History
- Name: S Venus
- Port of registry: Panama
- Launched: 24 December 1983
- Completed: 1984
- Identification: IMO number: 8323111; Callsign: HOVX;
- Fate: Scrapped Alang 17 December 2011

General characteristics
- Type: Bulk carrier
- Length: 189.73 ft (57.83 m)

= MV S Venus =

MV S Venus is a freighter of Panamanian registry, attacked by Somali pirates on January 1, 2009. It was successfully defended by defensive actions by members of Anti Piracy Maritime Security Solutions who used paint thinner, Molotov cocktails and a flare gun to set the attacking vessel ablaze.
After receiving a distress call from the freighter, French naval frigate headed for the rescue.
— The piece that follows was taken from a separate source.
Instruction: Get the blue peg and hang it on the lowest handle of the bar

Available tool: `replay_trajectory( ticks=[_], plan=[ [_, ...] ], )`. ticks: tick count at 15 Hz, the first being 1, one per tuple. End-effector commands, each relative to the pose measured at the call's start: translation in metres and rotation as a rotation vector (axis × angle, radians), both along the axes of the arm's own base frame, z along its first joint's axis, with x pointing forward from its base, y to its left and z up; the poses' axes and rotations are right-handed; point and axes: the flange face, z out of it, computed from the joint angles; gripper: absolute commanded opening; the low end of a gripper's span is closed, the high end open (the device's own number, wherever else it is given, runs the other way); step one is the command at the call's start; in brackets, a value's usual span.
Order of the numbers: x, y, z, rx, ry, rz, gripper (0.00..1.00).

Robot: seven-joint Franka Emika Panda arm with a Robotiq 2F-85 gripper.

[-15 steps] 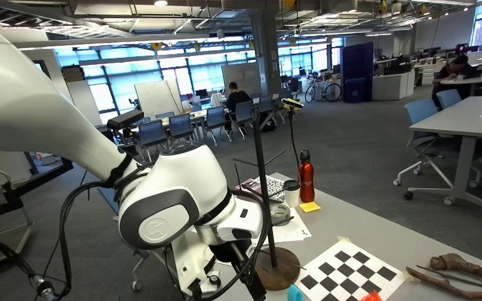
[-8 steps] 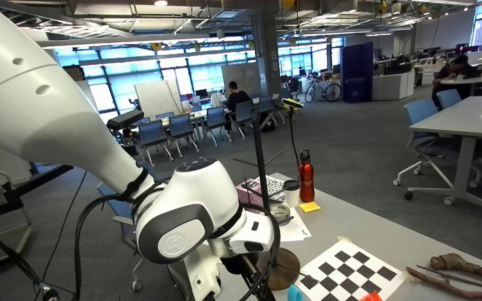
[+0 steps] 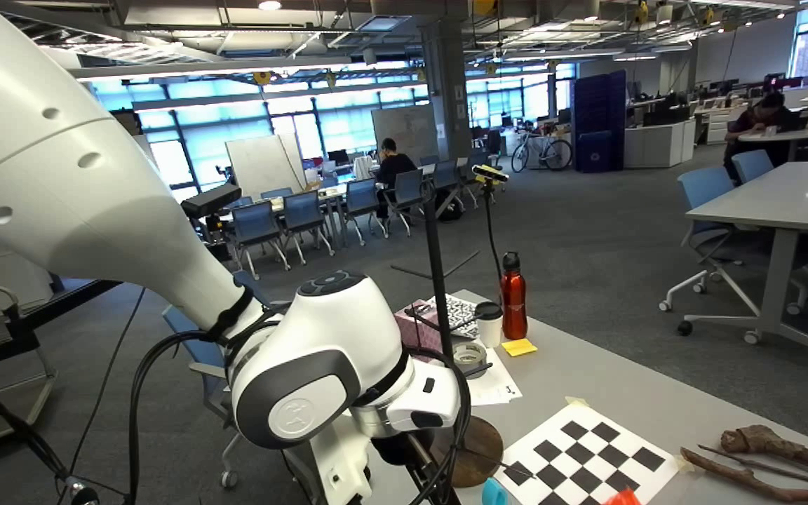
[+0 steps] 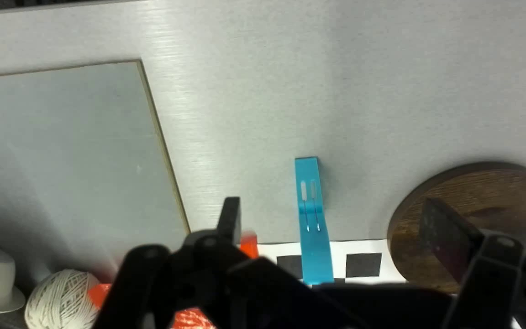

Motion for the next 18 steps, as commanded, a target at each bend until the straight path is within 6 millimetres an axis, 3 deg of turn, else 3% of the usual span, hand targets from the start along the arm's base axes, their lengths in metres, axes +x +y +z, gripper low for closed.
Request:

However, before the frigate's arrival, the pirates ceased their attack. After that, S Venus reiterated its distress call because of another attack about 40 km from the position, and the frigate once again responded and found two small boats nearby,
designated by the crew of the ship as the skiffs for assault pirates. The special force of the French navy ordered two skiffs carrying eight Somalis to stop. A visit on board the boat found six AK-47 assault rifles, one rocket-propelled grenade rocket launcher, ammunition, a grappling hook and two boarding ladders, and a GPS (Global Position System) among others, which were confiscated by the navy. The eight Somalis suspected of piracy were taken into custody by the French frigate to be handed over to the authorities in that country.